На губах японца отчетливо зазмеилась улыбка. Наконец-то ему удалось повергнуть в шок невежливого варвара-иноземца.

– К сожалению, найти иной метод нам пока не удалось, – развел он руками. – Если вы представляли, что дело обойдется неким чудо-лекарством, от которого вы помолодеете на семьдесят лет, то – увы. Законы генетики, по крайней мере пока, непреложны также, как сила тяготения. В запрограммированный при зачатии биологического организма срок он умрет. Часовой механизм заложен в вашем геноме и как его отключить – мы не знаем. Как говорится, каждая секунда ранит, последняя – убивает. Так что речь может идти исключительно о переносе вашего сознания в новое тело.

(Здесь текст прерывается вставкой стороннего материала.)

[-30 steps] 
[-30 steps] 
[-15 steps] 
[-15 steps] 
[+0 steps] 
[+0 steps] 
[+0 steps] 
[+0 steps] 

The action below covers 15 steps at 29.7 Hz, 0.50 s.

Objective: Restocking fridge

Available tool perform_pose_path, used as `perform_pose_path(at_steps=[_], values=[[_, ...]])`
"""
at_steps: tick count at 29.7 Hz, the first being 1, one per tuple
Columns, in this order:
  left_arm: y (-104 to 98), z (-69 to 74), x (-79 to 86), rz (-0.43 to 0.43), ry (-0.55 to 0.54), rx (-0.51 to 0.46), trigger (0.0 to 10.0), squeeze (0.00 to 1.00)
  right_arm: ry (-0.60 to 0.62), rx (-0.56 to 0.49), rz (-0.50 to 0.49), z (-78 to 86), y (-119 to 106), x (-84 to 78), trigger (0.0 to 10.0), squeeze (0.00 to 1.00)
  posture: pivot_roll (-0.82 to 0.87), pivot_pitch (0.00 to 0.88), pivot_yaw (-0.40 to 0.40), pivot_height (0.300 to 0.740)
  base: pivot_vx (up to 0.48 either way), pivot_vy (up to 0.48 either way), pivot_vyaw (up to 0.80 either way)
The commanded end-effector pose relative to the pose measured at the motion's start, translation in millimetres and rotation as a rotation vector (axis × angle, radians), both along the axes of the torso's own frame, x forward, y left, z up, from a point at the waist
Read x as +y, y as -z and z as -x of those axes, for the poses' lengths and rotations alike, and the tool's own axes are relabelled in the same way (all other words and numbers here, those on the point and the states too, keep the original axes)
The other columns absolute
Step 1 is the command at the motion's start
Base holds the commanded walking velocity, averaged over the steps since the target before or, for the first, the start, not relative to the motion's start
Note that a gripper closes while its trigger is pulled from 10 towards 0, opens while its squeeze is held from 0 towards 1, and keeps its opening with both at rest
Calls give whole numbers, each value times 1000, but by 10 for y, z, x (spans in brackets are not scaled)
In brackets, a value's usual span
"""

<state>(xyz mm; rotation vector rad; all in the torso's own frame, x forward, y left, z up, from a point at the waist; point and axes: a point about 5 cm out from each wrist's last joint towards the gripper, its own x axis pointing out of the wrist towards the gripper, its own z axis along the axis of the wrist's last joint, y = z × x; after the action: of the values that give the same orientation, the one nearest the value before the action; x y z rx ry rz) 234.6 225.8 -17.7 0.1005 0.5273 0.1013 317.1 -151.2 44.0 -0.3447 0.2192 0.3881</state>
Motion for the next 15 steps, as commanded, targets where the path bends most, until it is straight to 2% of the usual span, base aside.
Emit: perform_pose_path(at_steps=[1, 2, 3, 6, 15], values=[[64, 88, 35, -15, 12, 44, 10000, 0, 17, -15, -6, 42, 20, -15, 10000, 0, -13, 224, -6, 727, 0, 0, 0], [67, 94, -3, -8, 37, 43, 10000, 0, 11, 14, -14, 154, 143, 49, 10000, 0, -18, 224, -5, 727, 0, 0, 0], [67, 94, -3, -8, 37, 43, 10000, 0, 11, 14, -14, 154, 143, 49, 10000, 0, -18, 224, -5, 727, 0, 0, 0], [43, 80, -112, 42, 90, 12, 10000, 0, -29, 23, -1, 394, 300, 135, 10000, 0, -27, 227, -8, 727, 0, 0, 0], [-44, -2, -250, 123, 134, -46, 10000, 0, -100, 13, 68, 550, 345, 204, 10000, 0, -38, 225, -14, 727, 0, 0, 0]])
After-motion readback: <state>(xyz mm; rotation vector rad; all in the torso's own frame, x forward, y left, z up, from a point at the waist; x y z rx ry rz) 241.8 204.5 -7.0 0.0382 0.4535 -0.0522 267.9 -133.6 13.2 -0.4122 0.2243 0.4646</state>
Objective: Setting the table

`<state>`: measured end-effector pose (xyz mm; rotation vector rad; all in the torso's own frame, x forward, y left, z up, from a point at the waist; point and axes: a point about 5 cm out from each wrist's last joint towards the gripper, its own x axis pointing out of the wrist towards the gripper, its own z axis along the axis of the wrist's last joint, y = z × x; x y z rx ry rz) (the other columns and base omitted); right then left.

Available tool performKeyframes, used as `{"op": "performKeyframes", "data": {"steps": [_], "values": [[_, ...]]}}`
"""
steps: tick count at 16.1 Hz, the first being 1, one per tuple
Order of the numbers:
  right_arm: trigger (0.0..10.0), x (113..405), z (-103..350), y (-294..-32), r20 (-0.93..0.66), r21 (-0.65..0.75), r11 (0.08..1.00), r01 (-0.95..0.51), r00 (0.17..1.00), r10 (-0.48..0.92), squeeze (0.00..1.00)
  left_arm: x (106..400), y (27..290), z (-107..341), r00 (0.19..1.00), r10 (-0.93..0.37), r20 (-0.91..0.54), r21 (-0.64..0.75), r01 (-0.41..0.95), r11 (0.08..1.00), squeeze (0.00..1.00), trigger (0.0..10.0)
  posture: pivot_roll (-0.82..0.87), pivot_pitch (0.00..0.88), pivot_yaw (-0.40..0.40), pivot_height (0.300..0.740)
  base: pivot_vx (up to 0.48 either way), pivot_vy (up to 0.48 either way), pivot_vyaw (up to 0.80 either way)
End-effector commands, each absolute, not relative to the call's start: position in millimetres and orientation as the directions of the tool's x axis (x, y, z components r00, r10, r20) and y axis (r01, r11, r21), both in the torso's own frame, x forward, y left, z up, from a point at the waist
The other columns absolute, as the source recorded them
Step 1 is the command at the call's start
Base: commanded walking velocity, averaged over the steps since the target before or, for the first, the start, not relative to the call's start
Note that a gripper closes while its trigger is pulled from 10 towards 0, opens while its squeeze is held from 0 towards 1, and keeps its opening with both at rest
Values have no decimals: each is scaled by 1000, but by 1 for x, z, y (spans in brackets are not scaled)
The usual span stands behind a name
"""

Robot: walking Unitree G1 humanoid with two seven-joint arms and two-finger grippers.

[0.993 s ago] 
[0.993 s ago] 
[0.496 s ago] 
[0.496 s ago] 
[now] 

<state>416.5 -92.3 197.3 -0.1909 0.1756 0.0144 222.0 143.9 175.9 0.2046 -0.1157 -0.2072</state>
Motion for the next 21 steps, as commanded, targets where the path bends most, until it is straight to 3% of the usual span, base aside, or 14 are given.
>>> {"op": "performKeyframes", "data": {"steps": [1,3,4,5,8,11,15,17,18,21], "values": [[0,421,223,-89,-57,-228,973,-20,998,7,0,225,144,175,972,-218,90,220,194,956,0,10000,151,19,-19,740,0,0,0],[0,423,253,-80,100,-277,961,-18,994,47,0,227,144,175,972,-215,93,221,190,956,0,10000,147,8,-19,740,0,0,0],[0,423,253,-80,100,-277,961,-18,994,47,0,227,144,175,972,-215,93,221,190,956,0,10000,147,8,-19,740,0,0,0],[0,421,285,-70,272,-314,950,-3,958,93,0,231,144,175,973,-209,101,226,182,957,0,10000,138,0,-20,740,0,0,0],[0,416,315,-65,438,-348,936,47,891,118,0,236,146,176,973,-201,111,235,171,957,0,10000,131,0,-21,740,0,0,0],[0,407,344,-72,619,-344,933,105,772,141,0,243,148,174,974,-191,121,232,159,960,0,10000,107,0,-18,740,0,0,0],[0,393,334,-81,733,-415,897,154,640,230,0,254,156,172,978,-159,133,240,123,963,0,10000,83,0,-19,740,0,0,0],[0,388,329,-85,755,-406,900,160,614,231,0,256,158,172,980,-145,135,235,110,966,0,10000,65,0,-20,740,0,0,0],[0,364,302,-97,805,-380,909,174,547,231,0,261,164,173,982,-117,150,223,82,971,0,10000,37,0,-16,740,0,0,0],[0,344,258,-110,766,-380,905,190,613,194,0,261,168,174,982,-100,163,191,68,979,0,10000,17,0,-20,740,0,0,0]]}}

Я смотрел на играющих детей и представлял, как вот также среди них будет играть моя маленькая копия. Не сын, но, возможно, ближе чем сын? Воистину, и сказал человек: вот, это кость от костей моих, и плоть от плоти моей.

Выходит, ценой продолжения моей жизни должна быть жизнь чужая? Но чем тогда я буду отличаться от тех каннибалов, что гоняли меня когда-то в мангровых зарослях Сьерра-Леоне? Да, можно сколько угодно говорить, что это лишь биологический материал, носитель для моего сознания, специально выращенный, словно породистый конь для скачек. В конце концов, мне ведь даже необязательно его видеть. Но все это, на самом деле, годилось разве что для зала судебных заседаний, в качестве аргументов защиты. Но сам-то я прекрасно понимал, что речь идет об убийстве. Убей сам или умри. И как я буду жить дальше, каждый день смотрясь в зеркало и высматривая призрак чужого сознания? В душу заползала смутная тоска. Впрочем, какая душа у тысячи йоттабайт?

Видимо, насладившись моим растерянным видом, Накадзава отключил голограмму.

– Вот, в целом, как будет выглядеть ваше омоложение, – сказал он. – Не более, чем через двадцать лет после начала процесса, вы выйдите отсюда, – он обвел рукой вокруг головы, – в состоянии, точно соответствующем биологическому возрасту клона. О его физических кондициях можете не беспокоиться, мы обеспечим всю необходимую подготовку и гарантируем отсутствие любых изъянов, которые могли бы привести к преждевременной утрате им функциональности.

– Значит, сейчас у вас на специальных носителях находятся сознания всех, кто заключил контракт с «Церебрумом»? – спросил я. – Могу ли я каким-то образом пообщаться с кем-либо из них?

– К сожалению, это исключено, – с извиняющимся видом развел тот руками. – В целях максимального психологического комфорта мы стараемся не допускать общения виртов – так мы называем тех клиентов, кто прошел первую стадию операции – с обычными людьми. Единственное исключение – это их адвокаты и поверенные, наблюдающие со стороны клиентов за исполнением контрактов.

– Мне надо подумать, – сказал я. После ушата дикой и нелепой, на первый взгляд, информации о методе Окадо, особенно об убийстве клона, в голове у меня был сплошной сумбур, словно после трехдневной попойки. Чтобы со всем этим справиться, необходимо было время.

– Да, конечно, – с улыбкой развел руками Накадзава. – Вот, возьмите, – он подал мне черный пластиковый прямоугольник. – Если возникнут какие-то вопросы, звоните в любое время. Был рад познакомиться.

Как я покинул территорию комплекса и оказался в машине с Анджеем, я уже не помнил.